Damatlara Yapılan Baskı

230

Kureyş o kadar sinsi yaklaşıyordu ki, başta Allah Resûlü olmakla birlikte Hz. Hatice’ye de acı yaşatmak için üzerlerinde toplumsal baskı kurmaya çalışıyordu. Bu sebeple, risalet öncesinde evlendirdikleri üç kızlarını boşamaları hususunda Efendimiz’in damatlarına baskı yapıyorlar ve Muhammed’in (sallallahu aleyhi ve sellem) kızlarını boşadıkları takdirde, istedikleri kızlarla evlendirecekleri konusunda garanti veriyorlardı. Efendimiz’in kızları Rukiyye ve Ümmü Gülsüm, Ebû Leheb’in iki oğlu Utbe ve Uteybe ile evli idiler. Utbe ve Uteybe, baskılar karşısında direnecek fıtratta değillerdi ve istedikleri kızlarla evlenme garantisini alır almaz da bırakıverdiler Rukiyye ve Ümmü Gülsüm’ü… Yıkılan yuvalar, ayrı bir hicrana sebep oluyordu Allah Resûlü ve kerim eşi Hz. Hatice için…

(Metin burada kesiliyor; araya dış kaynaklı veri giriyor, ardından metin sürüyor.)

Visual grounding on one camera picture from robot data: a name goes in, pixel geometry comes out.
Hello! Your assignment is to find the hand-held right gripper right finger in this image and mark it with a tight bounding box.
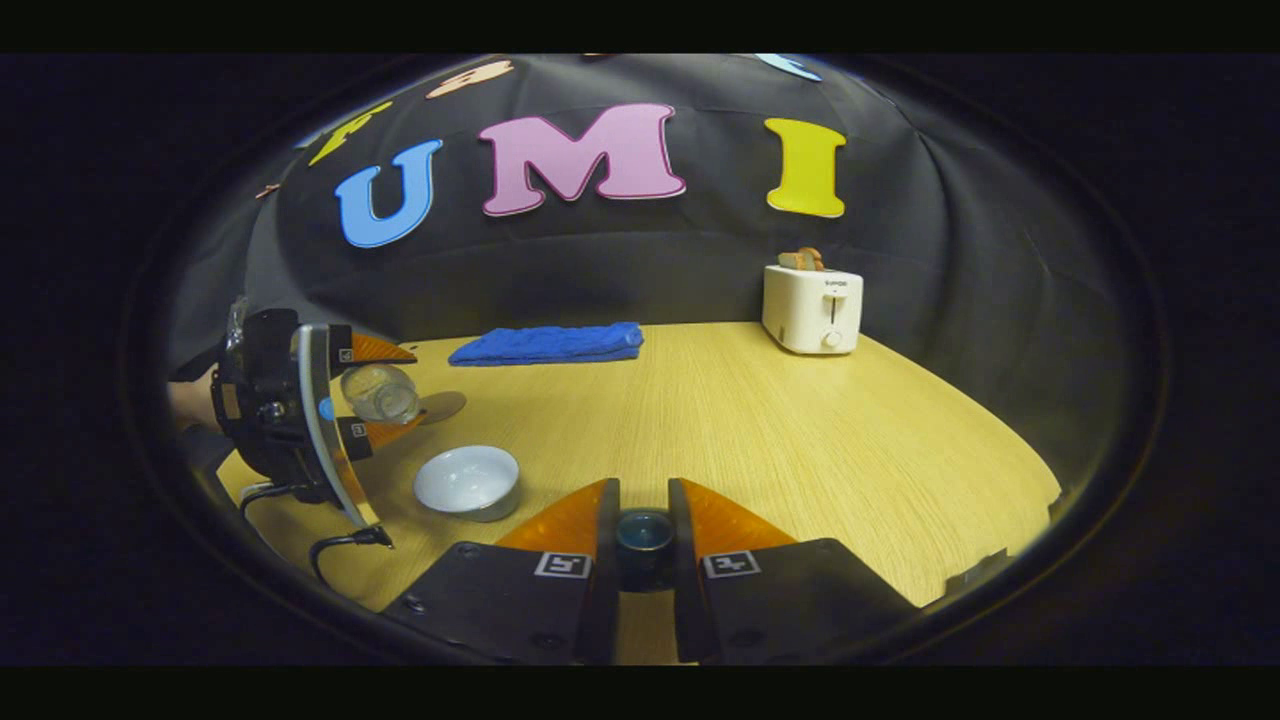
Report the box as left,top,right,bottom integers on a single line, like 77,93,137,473
668,477,921,667

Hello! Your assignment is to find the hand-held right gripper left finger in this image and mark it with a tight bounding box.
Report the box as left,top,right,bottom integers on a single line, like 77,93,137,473
380,477,622,667

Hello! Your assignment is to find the clear plastic water bottle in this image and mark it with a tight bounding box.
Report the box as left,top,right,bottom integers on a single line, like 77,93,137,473
340,363,423,426

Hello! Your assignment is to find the white teacup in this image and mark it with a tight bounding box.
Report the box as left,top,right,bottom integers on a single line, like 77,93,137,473
413,445,522,523

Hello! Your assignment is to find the dark blue teacup lid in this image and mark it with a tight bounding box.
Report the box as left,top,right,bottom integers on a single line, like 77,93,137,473
614,508,677,593

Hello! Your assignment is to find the folded blue towel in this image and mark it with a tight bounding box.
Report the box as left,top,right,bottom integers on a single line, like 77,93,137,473
447,321,645,367

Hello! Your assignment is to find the black backdrop cloth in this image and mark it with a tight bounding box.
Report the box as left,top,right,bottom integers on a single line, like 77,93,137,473
165,55,1151,491

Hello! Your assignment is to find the white toaster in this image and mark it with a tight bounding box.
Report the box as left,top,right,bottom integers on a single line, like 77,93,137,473
761,263,865,356

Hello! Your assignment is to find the black cable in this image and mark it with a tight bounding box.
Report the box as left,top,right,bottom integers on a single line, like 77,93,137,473
309,524,395,593
238,481,306,523

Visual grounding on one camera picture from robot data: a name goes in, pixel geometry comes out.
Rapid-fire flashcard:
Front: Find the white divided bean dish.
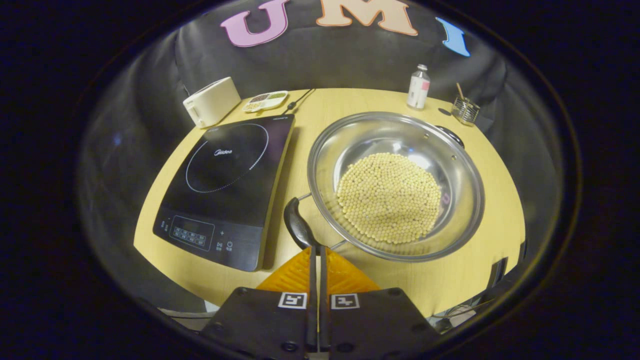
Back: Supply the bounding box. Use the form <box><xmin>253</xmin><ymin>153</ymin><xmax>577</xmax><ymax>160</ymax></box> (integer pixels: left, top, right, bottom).
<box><xmin>242</xmin><ymin>90</ymin><xmax>289</xmax><ymax>114</ymax></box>

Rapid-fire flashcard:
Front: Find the white toaster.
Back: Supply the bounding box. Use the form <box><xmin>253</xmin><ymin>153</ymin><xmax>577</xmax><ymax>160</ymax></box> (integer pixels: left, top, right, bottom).
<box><xmin>182</xmin><ymin>76</ymin><xmax>242</xmax><ymax>129</ymax></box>

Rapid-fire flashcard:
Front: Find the black induction cooktop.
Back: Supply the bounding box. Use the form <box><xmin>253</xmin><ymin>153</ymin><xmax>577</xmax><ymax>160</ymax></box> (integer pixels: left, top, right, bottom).
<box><xmin>152</xmin><ymin>114</ymin><xmax>296</xmax><ymax>272</ymax></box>

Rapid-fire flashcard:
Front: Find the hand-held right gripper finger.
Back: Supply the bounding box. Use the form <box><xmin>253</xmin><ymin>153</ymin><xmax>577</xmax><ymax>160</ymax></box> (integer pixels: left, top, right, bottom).
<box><xmin>200</xmin><ymin>245</ymin><xmax>319</xmax><ymax>360</ymax></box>
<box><xmin>320</xmin><ymin>246</ymin><xmax>441</xmax><ymax>360</ymax></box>

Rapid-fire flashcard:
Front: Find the stainless steel pot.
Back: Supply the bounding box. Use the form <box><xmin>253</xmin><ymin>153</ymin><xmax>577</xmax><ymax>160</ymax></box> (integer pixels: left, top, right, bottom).
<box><xmin>283</xmin><ymin>111</ymin><xmax>486</xmax><ymax>263</ymax></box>

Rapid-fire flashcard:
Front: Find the pile of yellow soybeans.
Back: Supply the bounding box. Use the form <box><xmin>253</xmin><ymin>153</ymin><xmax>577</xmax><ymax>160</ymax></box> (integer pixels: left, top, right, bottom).
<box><xmin>336</xmin><ymin>152</ymin><xmax>443</xmax><ymax>246</ymax></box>

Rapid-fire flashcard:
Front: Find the small clear labelled bottle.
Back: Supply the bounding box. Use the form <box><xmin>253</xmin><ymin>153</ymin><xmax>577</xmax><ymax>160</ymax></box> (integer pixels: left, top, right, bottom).
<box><xmin>406</xmin><ymin>64</ymin><xmax>431</xmax><ymax>111</ymax></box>

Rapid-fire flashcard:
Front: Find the black power cable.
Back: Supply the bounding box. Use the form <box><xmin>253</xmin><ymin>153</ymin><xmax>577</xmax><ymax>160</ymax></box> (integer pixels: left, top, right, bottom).
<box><xmin>280</xmin><ymin>88</ymin><xmax>316</xmax><ymax>116</ymax></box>

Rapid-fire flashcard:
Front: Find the glass jar with stick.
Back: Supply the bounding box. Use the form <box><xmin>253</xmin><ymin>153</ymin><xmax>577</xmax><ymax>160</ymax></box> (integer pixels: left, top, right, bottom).
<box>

Normal şartlarda bir anne ve baba için, sadece bir çocuklarının bozulan yuvası bile acı kaynağı olurken burada Efendiler Efendisi ve kerim zevcesi Hz. Hatice, bir anda iki kızının yıkılan yuvasıyla karşı karşıya kalıvermişlerdi. Hem de ortada, bunu gerektiren hiçbir sebep yokken… Tek sebep, her ikisinin de Allah Resûlü’nün kızı olmasıydı.

Yalnız Zeyneb validemizin kocası Ebû’l-Âs, bu baskılara boyun eğmemiş ve Efendimiz’in kızını terk ederek akıntıya kürek çekmemişti. Zira o, kararını kendisi verecek kadar onurlu, aile işlerine başkasının burnunu sokturmayacak kadar da izzetli bir hayat yaşıyordu. Ortada bir mesele var ise, bunun kararını kendisi verir ve sonraki hayatını da kendi iradesiyle yönlendirirdi. Onun için bir ailede huzur var ise, bunu dışarıdan hiçbir güç yıkmaya yeltenmemeliydi. Huzurlu bir ailesi vardı ve hanımının farklı düşünmesi de bu huzuru hiç etkilemiyor; aksine bu huzurun artması istikametinde katkıda bulunuyordu. Bunun için, bütün baskılara karşı kulağını tıkamış, sadece yapması gerekeni yapıyor, kuru gürültüye pabuç bırakmıyordu.

Cevap bırakın

E-posta hesabınız yayımlanmayacak.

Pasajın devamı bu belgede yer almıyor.